Cuidadín, cuidadín con las consecuencias que tendría un referéndum sobre la autonomía leonesa. Lo avisaba, con otras palabras, el sociólogo zamorano Alfredo Hernández en la televisión autonómica, tras precisar que él es fiel partidario de Castilla y León, como lo prueba su trayectoria. Pero eso no le impidió constatar la realidad: que los sentimientos provinciales prevalecen, con mucha diferencia, sobre los de pertenencia a esta comunidad autónoma. Algo que, por otra parte, señalan una tras otra todas las encuestas que se realizan por estos pagos. Y que los responsables de la Junta conocen de sobra. El aviso de Hernández iba acompañado de una previsión sobre los hipotéticos resultados de esa consulta: si se organiza bien y con rigor, en torno al 50% de los votos sería favorable a la propuesta. Vamos, que lo de Cataluña de estos últimos días —que tiene muy poco que ver con lo nuestro— sería algo así como una broma. Y si alguien que se identifica con Castilla y León y defiende el actual estatus, se «teme» que la mitad de la población está por la segregación, por la constitución de una autonomía leonesa, cabe suponer que las expectativas de los leonesistas superan ampliamente ese porcentaje. Unos y otros sabrán en qué basan sus predicciones.

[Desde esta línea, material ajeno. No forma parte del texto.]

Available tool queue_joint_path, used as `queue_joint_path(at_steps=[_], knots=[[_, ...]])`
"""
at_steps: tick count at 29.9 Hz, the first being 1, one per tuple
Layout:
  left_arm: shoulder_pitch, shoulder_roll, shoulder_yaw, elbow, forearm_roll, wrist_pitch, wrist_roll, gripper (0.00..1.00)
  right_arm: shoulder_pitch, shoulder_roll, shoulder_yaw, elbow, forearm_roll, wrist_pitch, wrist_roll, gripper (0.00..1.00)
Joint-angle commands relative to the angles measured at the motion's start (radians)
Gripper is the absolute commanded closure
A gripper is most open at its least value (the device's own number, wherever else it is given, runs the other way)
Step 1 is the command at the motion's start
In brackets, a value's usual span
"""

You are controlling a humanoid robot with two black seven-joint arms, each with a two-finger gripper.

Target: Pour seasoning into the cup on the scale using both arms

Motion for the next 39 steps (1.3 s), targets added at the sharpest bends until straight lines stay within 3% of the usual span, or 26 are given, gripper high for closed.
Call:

Lo que está claro es que la mera posibilidad de que se realice ese referéndum no vinculante le ha metido el miedo en el cuerpo al Ejecutivo autonómico. Tardó en reaccionar, pero el portavoz y consejero de Presidencia ha salido al paso con toda la artillería: apela a la Justicia y advierte de que esa consulta es ilegal y sólo puede hacerla el Estado. Por supuesto. Igual de ilegal que todos los referéndums que se vienen celebrando en los municipios catalanes, aunque lo de León y lo de Cataluña se parezcan como un huevo a una castaña. Allí se habla y se pregunta sobre la independencia de esa comunidad respecto a España, y por aquí lo que se plantea es el reconocimiento de una región leonesa autónoma y al margen de Castilla, pero siempre dentro del marco constitucional y de la nación española. Y se pide que se pronuncie el pueblo soberano, aunque sea para enmendarles la plana a los «demócratas orgánicos» que hace un cuarto de siglo decidieron por todos la configuración del actual mapa autonómico. Es sólo por aclararlo a mentes todavía más obtusas que la mía —que ya es decir—, sin presuponer que yo esté a favor o en contra de la consulta.

Yo no me atrevería a dar un pronóstico sobre el arraigo del leonesismo, pero ese «canguelo» que les ha entrado a los hombres fuertes de la Junta puede que haga fiables los cálculos del sociólogo Hernández. Fiables en cuanto al provincialismo persistente y, sobre todo, indicativos del rechazo que genera el concepto «Valladolid», que ya ha prendido con más fuerza de la deseada en todo el territorio autonómico, no sólo en León y en Burgos, que son los otros gallitos que se sintieron y se sienten ninguneados en este invento. Que lo miren desde esta óptica. Y que se apliquen el cuento que en forma de consejo paternal les han soltado a los insurrectos leonesistas: «En lugar de jugar a romper el mapa autonómico, lo que tendrían que hacer es preocuparse por mejorar la calidad de vida de los ciudadanos». Exacto. También de los ciudadanos de Zamora, de Salamanca, de León… Mientras existan esas diferencias de casi treinta puntos en la convergencia económica entre unas provincias y otras, mientras las desigualdades sean tan abismales, la consolidación de la Comunidad sólo será una quimera. Si a estas alturas de la película todavía andamos así, es que las cosas no se han hecho bien. Y habría que comenzar por reconocerlo.